• Goal of the exercise:
From the listing below, extract each line containing the string "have".

--- Data records Enclosed Below ---

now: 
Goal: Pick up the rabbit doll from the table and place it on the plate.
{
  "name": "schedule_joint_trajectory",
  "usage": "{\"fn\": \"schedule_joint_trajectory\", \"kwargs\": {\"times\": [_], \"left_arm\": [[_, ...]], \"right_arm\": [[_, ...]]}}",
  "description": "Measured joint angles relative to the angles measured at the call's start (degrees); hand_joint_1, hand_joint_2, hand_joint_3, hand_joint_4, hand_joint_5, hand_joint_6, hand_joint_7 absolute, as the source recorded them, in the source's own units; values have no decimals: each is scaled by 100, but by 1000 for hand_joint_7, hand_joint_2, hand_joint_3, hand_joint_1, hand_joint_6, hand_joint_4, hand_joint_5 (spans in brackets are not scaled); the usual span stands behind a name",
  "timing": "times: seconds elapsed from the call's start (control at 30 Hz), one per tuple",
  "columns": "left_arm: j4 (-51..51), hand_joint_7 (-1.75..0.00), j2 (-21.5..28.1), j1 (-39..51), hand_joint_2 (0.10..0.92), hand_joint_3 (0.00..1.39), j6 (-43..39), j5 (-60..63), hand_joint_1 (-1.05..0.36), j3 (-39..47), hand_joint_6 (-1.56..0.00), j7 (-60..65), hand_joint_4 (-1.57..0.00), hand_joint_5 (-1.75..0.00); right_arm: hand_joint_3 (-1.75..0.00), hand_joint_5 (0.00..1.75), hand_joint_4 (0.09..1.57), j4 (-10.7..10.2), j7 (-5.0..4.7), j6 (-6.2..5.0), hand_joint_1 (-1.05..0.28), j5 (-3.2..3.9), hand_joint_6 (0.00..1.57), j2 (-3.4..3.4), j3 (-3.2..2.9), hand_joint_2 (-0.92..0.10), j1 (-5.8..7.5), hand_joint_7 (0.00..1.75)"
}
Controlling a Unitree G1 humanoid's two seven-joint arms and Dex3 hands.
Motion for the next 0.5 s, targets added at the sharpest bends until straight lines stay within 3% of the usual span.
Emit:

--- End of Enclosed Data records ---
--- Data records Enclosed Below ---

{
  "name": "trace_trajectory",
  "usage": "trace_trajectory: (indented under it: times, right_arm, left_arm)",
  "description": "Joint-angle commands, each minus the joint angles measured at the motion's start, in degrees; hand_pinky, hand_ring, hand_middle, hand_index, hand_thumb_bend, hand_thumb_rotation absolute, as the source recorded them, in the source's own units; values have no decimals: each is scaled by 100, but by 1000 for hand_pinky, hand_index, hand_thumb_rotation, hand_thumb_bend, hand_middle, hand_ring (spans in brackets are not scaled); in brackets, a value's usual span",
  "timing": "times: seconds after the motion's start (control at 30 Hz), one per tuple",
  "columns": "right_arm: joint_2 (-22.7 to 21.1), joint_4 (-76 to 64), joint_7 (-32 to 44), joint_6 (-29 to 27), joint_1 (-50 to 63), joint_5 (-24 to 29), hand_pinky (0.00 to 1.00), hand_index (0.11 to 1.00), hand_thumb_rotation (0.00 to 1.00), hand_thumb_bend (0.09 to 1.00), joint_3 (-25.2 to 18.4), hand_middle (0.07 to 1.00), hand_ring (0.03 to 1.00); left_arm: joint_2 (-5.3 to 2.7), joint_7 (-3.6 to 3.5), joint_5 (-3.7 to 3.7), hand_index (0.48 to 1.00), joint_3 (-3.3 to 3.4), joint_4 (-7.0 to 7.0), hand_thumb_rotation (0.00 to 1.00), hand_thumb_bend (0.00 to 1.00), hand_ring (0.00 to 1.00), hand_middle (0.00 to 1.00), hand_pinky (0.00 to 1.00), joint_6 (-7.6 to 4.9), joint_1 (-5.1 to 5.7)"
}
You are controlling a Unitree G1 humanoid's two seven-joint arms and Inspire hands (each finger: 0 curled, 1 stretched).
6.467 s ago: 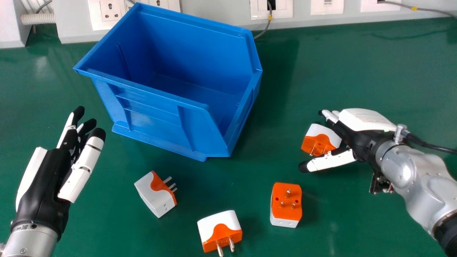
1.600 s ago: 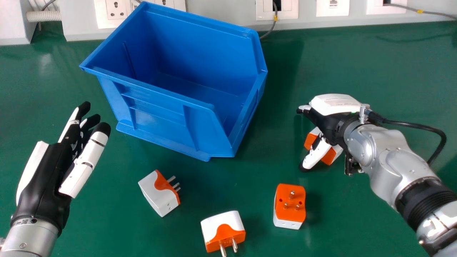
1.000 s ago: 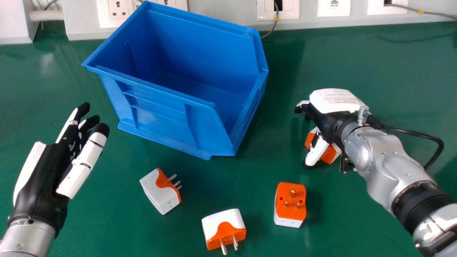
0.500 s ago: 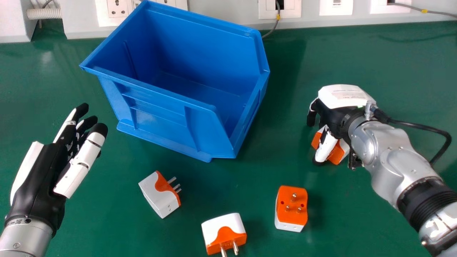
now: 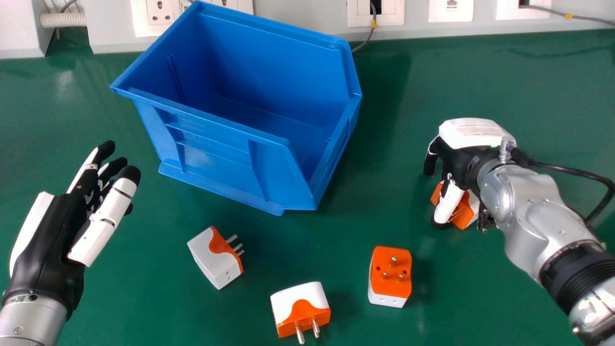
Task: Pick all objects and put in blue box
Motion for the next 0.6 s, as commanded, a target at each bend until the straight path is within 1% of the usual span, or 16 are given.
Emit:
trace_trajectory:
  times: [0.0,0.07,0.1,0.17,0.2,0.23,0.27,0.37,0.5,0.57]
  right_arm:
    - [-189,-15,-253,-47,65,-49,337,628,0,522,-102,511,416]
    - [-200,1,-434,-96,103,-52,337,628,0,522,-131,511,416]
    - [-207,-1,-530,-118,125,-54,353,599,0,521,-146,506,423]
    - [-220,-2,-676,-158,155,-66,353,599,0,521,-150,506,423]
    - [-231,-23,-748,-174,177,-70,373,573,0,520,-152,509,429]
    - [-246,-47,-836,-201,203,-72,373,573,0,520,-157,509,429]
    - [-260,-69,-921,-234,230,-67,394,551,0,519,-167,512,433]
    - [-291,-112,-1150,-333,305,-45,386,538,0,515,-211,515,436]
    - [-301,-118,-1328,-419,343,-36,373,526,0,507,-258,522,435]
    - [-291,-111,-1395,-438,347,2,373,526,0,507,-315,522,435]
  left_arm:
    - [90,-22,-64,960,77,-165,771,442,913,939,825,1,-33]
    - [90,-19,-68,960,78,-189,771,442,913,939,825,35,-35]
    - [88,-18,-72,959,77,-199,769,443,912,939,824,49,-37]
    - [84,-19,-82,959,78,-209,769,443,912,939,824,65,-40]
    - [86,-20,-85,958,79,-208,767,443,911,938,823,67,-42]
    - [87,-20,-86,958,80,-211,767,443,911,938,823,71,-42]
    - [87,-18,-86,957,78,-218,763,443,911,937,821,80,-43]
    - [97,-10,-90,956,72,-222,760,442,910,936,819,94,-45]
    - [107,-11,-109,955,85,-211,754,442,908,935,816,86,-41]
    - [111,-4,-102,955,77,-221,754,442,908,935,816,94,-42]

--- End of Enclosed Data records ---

• Solution below:
  "description": "Measured joint angles relative to the angles measured at the call's start (degrees); hand_joint_1, hand_joint_2, hand_joint_3, hand_joint_4, hand_joint_5, hand_joint_6, hand_joint_7 absolute, as the source recorded them, in the source's own units; values have no decimals: each is scaled by 100, but by 1000 for hand_joint_7, hand_joint_2, hand_joint_3, hand_joint_1, hand_joint_6, hand_joint_4, hand_joint_5 (spans in brackets are not scaled); the usual span stands behind a name",
  "description": "Joint-angle commands, each minus the joint angles measured at the motion's start, in degrees; hand_pinky, hand_ring, hand_middle, hand_index, hand_thumb_bend, hand_thumb_rotation absolute, as the source recorded them, in the source's own units; values have no decimals: each is scaled by 100, but by 1000 for hand_pinky, hand_index, hand_thumb_rotation, hand_thumb_bend, hand_middle, hand_ring (spans in brackets are not scaled); in brackets, a value's usual span",

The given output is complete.